Wer, wenn nicht er? Seit 45 Jahren sitzt er im Bundestag, er war Fraktionsvorsitzender der Union, zweimal Innenminister und einer der Architekten der Einheit, acht Jahre Finanzminister und vor einer gefühlten Ewigkeit sogar beinahe Bundeskanzler – bis Helmut Kohl es sich wieder anders überlegte.
Wer also, wenn nicht Wolfgang Schäuble, wäre prädestiniert für das Amt des Bundestagspräsidenten, das Norbert Lammert durch seinen Rückzug aus der Politik freigemacht hat und das traditionell von der stärksten Fraktion besetzt wird?
Innere Unabhängigkeit
Unionsfraktionschef Volker Kauder (CDU) sagte am Mittwoch in Berlin, er werde Schäuble am 17. Oktober für das Amt vorschlagen. Wenn Schäuble das Finanzministerium räumt, könnten die Liberalen das Schlüsselressort übernehmen – oder aber die Grünen.
Unter den mehr als 700 Abgeordneten ist Schäuble ein Solitär – nicht nur wegen seiner beeindruckenden Lebensbilanz. Der 75-Jährige hat sich mit den Jahren eine innere Unabhängigkeit antrainiert, die im politischen Berlin ihresgleichen sucht.
Er muss nichts mehr werden, sich nichts mehr beweisen und hat längst auch mit Angela Merkel seinen Frieden gemacht, die ihm auf dem Höhepunkt der Spendenaffäre den Parteivorsitz der CDU abnahm und ihn später noch einmal tief enttäuschte, als sie ihn erst für die Nachfolge des damaligen Bundespräsidenten Johannes Rau in Position brachte und ihn dann bei den anderen Parteien nicht durchsetzen konnte. Schäuble aber ist kein Mann, der verpassten Gelegenheiten lange nachtrauert. „S isch, wie‘s isch“, sagt er dann. Noch Fragen?
Nun wird er nach einer turbulenten Bundestagswahl die neue Nummer zwei im Staate – ein Amt, das von der Autorität seines Inhabers lebt und von der Kraft des Wortes.

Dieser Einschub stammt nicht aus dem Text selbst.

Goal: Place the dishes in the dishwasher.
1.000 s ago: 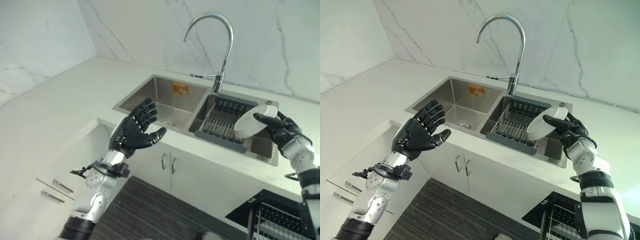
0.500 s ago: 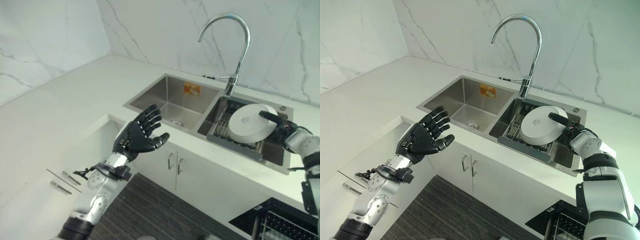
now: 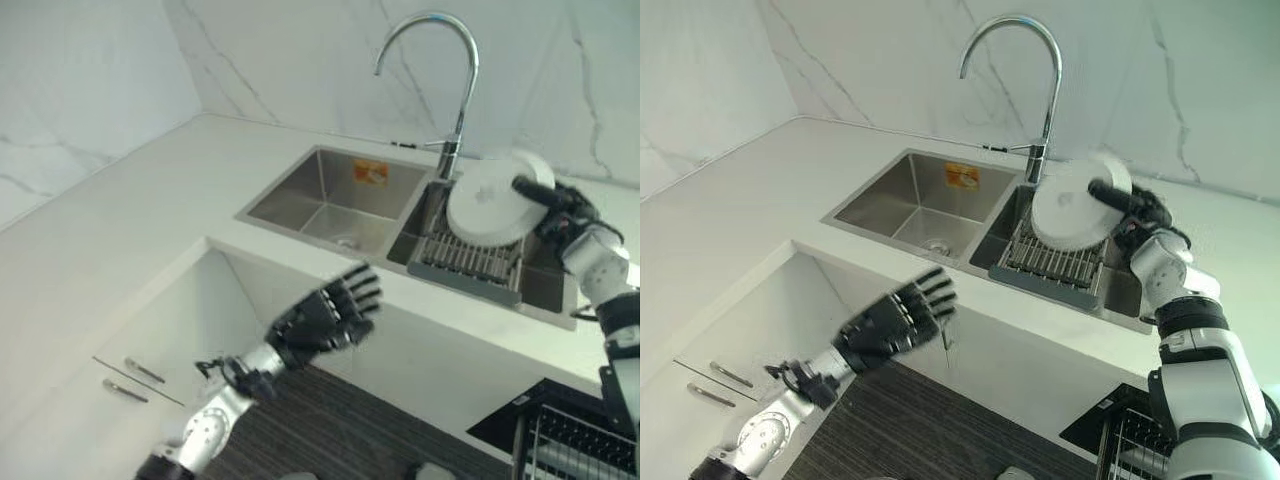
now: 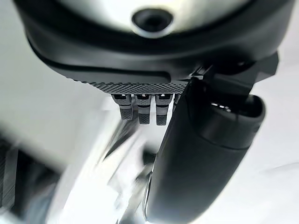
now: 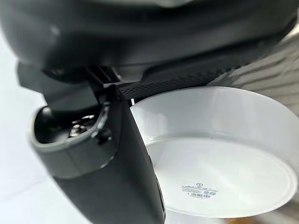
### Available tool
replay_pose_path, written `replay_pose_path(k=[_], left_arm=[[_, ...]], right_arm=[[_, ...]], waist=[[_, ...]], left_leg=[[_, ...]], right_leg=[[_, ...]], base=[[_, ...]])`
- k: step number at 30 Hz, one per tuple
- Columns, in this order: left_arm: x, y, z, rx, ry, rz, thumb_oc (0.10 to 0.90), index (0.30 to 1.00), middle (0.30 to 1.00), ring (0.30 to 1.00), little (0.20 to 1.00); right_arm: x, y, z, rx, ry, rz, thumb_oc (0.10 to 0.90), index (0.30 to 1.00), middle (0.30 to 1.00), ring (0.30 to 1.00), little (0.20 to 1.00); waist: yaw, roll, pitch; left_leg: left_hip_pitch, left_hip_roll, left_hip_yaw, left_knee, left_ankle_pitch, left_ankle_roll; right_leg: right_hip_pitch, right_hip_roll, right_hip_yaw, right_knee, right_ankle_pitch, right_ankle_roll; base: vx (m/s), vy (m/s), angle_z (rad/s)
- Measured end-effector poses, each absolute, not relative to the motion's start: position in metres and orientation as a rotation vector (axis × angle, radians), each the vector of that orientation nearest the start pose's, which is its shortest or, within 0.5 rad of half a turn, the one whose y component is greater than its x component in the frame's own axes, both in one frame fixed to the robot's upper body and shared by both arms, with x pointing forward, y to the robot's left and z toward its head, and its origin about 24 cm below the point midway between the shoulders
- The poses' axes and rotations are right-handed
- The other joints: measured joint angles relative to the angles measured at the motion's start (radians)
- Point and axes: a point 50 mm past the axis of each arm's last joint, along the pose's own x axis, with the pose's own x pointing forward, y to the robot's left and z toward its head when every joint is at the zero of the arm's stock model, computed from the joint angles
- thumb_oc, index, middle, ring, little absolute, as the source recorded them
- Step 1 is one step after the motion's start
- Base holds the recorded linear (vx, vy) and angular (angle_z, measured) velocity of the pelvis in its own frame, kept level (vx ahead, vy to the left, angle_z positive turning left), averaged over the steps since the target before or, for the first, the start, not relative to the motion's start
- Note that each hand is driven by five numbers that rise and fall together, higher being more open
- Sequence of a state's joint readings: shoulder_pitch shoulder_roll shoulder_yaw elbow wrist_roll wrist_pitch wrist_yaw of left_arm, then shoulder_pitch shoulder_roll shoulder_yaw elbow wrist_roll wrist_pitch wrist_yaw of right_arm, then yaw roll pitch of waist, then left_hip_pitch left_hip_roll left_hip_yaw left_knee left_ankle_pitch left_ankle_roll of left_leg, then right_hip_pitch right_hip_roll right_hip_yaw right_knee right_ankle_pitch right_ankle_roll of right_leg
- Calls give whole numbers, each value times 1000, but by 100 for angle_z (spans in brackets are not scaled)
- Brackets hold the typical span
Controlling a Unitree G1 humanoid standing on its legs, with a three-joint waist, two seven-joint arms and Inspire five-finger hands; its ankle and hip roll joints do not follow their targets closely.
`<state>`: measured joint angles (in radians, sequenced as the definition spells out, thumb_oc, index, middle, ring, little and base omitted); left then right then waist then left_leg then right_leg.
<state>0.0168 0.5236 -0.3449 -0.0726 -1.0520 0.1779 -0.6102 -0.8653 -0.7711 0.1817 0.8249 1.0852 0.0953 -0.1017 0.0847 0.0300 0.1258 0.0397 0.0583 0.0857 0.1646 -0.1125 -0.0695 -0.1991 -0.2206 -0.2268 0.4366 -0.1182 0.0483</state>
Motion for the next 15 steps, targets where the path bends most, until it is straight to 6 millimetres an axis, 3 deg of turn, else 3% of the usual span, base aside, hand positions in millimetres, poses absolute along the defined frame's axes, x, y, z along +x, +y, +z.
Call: replay_pose_path(k=[5, 8, 10, 15], left_arm=[[199, 125, 40, -690, 235, -1167, 800, 900, 900, 900, 900], [193, 123, 39, -732, 245, -1299, 800, 900, 900, 900, 900], [192, 124, 32, -742, 290, -1309, 800, 900, 900, 900, 900], [180, 133, 2, -777, 479, -1283, 800, 900, 900, 900, 900]], right_arm=[[372, -300, 216, 369, -234, -229, 400, 300, 300, 300, 300], [372, -268, 239, 392, -370, -110, 400, 300, 300, 300, 300], [368, -252, 249, 414, -432, -59, 400, 300, 300, 300, 300], [353, -245, 253, 392, -498, -38, 400, 300, 300, 300, 300]], waist=[[-29, 11, 1], [-74, 29, 1], [-94, 38, 0], [-140, 37, 1]], left_leg=[[19, -8, 25, -14, -2, 5], [35, -17, 79, -15, -13, 21], [38, -23, 98, -16, -14, 25], [39, -43, 124, -10, -26, 43]], right_leg=[[-4, 5, 32, -3, 7, 7], [-23, 13, 89, -10, 26, 17], [-27, 11, 106, -13, 38, 23], [-39, 0, 146, -27, 53, 42]], base=[[-28, 94, -18], [-33, 171, -47], [-34, 120, -30], [-13, 113, -20]])
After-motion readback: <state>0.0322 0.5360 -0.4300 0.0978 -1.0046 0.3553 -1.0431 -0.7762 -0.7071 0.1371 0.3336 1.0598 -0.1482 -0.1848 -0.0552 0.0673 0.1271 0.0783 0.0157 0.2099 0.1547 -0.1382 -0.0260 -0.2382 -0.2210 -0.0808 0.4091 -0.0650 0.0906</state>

An beidem fehlt es Schäuble nicht. Wie sein Vorgänger würzt der gelernte Jurist seine Reden gerne mit einem Schuss Ironie, auch wenn die bei ihm immer ein wenig schärfer und spöttischer daherkommt als bei Lammert.
Lange Zeit wurde ihm diese Bissigkeit als Folge vieler Verletzungen und Enttäuschungen ausgelegt, vom Attentat im Oktober 1990 bis zur Spendenaffäre nach der verlorenen Wahl 1998. Parteifreunde, die ihn gut und lange kennen, beobachten allerdings schon seit einiger Zeit einen anderen Schäuble.
Die Würde des Parlaments
Aufgeräumter wirke er heute, sagt einer von ihnen, gelassener, dabei aber voller Energie. Den Eindruck, dass er nach der Wahl vielleicht etwas kürzertreten würde, machte der Spitzenkandidat der Südwest-CDU im Wahlkampf nicht. Dass es mit einer dritten Amtszeit als Finanzminister nichts mehr werden könnte, hat er natürlich geahnt. Schäuble ist zu lange in der Politik, um ein Amt als Erbhof zu betrachten, zumal die Liberalen für den Fall des Falles ihren Anspruch ja schon angemeldet hatten. Und so gesehen ist es sicher auch kein Zufall, dass die ersten Hymnen auf den neuen Parlamentspräsidenten nicht in der Union, sondern in der FDP gesungen werden.
Schäuble werde dem Parlament nach außen Geltung verschaffen und nach innen Würde, prophezeit FDP-Parteichef Christian Lindner. Der Einzug der AfD in den Bundestag, soll das wohl heißen, verlangt an der Spitze des Hauses eine besondere Respektsperson.
Sein bisheriges Amt übergibt Schäuble in geordneten Verhältnissen: Der Haushalt ist ausgeglichen, das Steueraufkommen unverändert hoch und die Vergemeinschaftung der europäischen Schulden fürs Erste abgewehrt. Andere würden sich, erst recht in seinem Alter, jetzt vielleicht überlegen, ob sie sich nicht ins Private zurückziehen. Wolfgang Schäuble allerdings, so scheint es, kann ohne die Politik nicht und sie nicht ohne ihn. Zu Hause, sagt er gelegentlich, würde er vermutlich nur seiner Frau auf die Nerven gehen.